:: Your task ::
Please give the count of lines in the listing underneath that hold "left", leaving out everything else.

:: Supplied material ::
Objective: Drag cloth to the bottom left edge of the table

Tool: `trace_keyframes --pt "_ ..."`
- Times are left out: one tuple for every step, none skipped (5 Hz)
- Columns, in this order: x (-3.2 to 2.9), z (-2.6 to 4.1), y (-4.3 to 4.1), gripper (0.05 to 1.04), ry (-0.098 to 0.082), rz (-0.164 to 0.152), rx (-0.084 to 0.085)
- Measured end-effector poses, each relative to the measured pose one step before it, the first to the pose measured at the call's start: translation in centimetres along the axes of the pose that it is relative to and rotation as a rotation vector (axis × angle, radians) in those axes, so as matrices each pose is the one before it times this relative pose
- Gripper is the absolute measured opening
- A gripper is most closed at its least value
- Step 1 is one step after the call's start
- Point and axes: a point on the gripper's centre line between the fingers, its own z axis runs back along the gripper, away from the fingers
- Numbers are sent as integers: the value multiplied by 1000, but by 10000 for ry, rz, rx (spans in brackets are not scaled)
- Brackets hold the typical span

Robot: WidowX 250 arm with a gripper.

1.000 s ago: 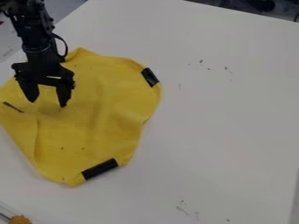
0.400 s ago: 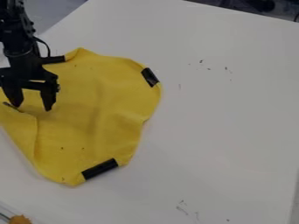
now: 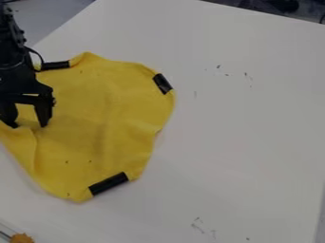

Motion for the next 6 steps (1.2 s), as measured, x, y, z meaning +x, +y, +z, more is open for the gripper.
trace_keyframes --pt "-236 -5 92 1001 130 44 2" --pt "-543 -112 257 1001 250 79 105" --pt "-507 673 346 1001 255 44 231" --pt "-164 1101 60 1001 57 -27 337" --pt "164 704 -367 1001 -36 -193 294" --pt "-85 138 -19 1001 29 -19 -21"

:: Result ::
2